California Taking Action on Retiree Health Care Costs
Unlike Connecticut and Texas, California is moving forward with plans to comply with new accounting rules that require states and public agencies to disclose the long-term cost of health care and other retirement benefits, Daniel Weintraub writes in his Sacramento Bee column.
The Texas comptroller argues that the state does not have a long-term liability for retiree benefits because it does not have public unions or contracts, according to Weintraub. The comptroller maintains that the state can drop retiree benefits at any point because the Texas Legislature approves such benefits in its budget process, Weintraub writes.
In Connecticut, the Legislature is considering legislation to permit the comptroller to disregard the Government Accounting Standards Board rule, according to Weintraub. The Connecticut comptroller maintains that complying with the rule could spur resistance from lawmakers and the public and raise additional obstacles to addressing the situation, Weintraub writes.

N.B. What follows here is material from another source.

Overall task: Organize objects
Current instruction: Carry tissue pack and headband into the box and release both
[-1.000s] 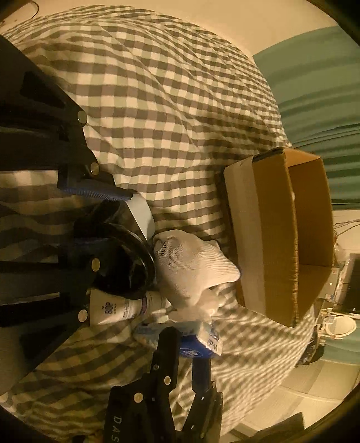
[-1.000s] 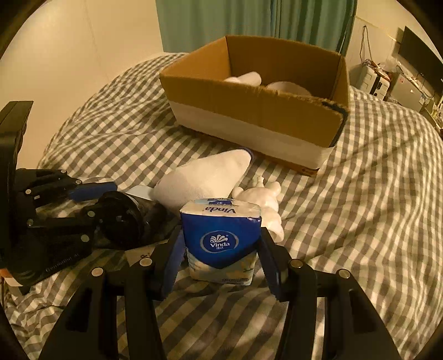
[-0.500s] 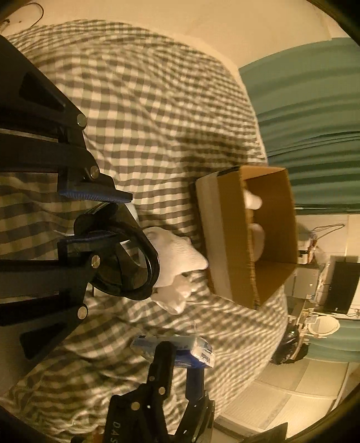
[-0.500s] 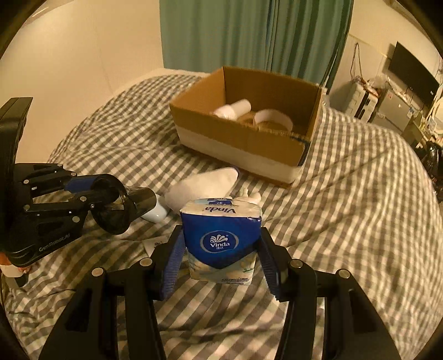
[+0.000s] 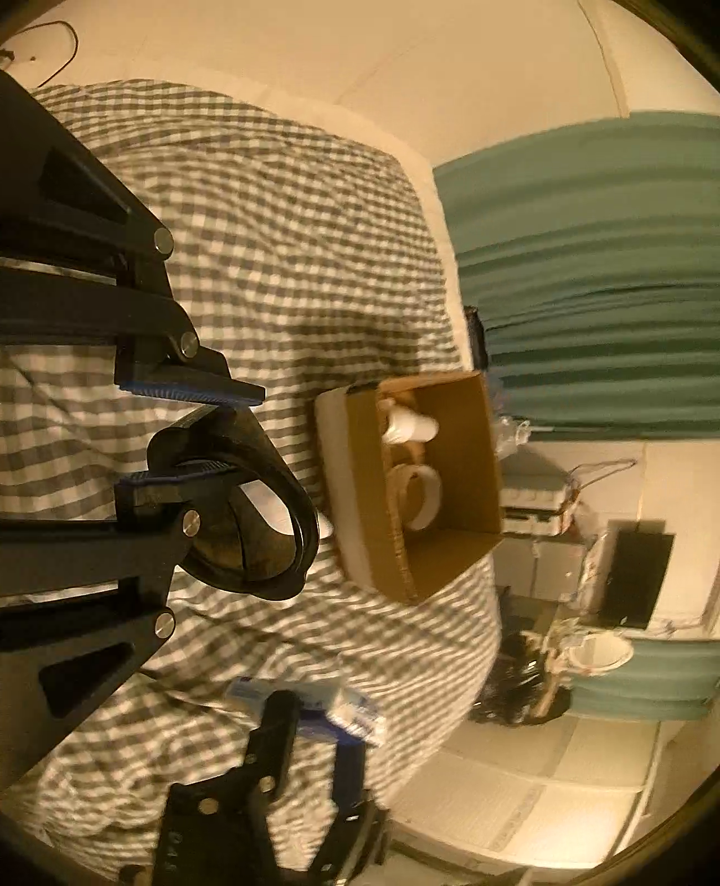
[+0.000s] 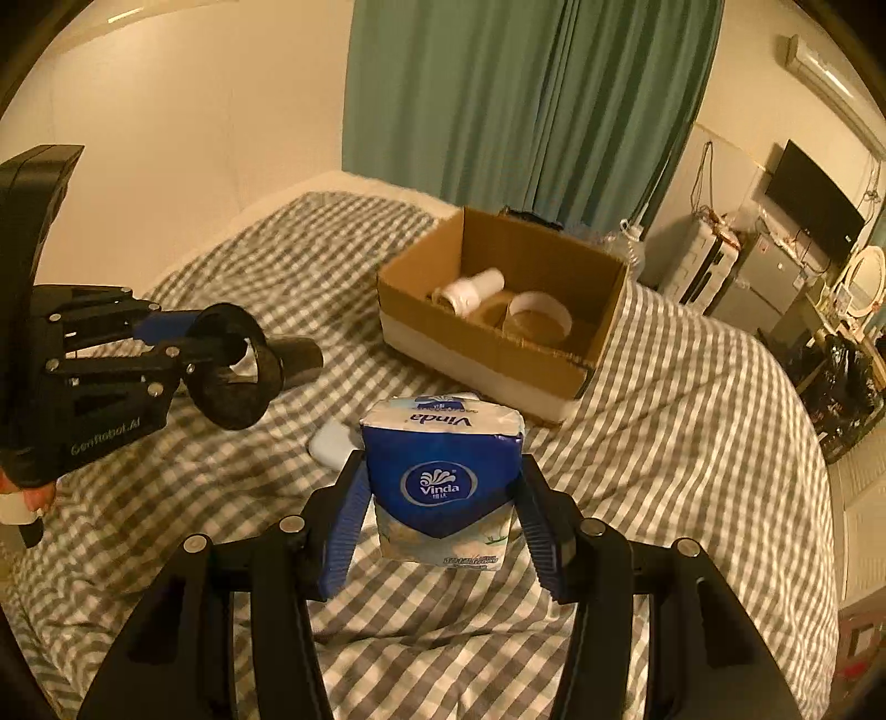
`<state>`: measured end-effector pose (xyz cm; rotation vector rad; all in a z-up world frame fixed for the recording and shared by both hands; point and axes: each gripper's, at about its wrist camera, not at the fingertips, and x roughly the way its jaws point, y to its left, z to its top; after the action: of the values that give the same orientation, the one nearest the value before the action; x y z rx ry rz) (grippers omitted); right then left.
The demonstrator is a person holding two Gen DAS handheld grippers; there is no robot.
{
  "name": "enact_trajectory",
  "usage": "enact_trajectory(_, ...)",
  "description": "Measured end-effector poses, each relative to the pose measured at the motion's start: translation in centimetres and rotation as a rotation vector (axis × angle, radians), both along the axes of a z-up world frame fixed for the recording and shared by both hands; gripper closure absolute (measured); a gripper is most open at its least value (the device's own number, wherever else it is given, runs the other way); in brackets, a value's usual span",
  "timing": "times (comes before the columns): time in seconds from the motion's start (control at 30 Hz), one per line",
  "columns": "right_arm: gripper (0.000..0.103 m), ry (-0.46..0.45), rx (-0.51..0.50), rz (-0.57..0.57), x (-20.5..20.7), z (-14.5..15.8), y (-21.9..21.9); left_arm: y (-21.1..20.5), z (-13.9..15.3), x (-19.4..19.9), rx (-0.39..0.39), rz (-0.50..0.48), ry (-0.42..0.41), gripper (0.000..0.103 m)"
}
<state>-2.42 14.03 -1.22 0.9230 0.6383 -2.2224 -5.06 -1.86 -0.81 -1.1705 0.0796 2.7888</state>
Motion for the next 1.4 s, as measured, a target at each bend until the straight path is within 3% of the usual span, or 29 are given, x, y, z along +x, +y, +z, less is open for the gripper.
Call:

Meanwhile, California Controller John Chiang (D) hired an actuary to assess the state's obligations a year before the compliance deadline, and Gov. Arnold Schwarzenegger (R) and legislative leaders have appointed a commission to study the issue and propose strategies for meeting the state's obligations, Weintraub writes.
In addition, CalPERS has established an investment fund that state and local governments can use to help fund retiree benefits, according to Weintraub.
Weintraub writes that "California is at least not in complete denial," adding, "And that's better than some other places are doing" (Weintraub, Sacramento Bee, 6/12).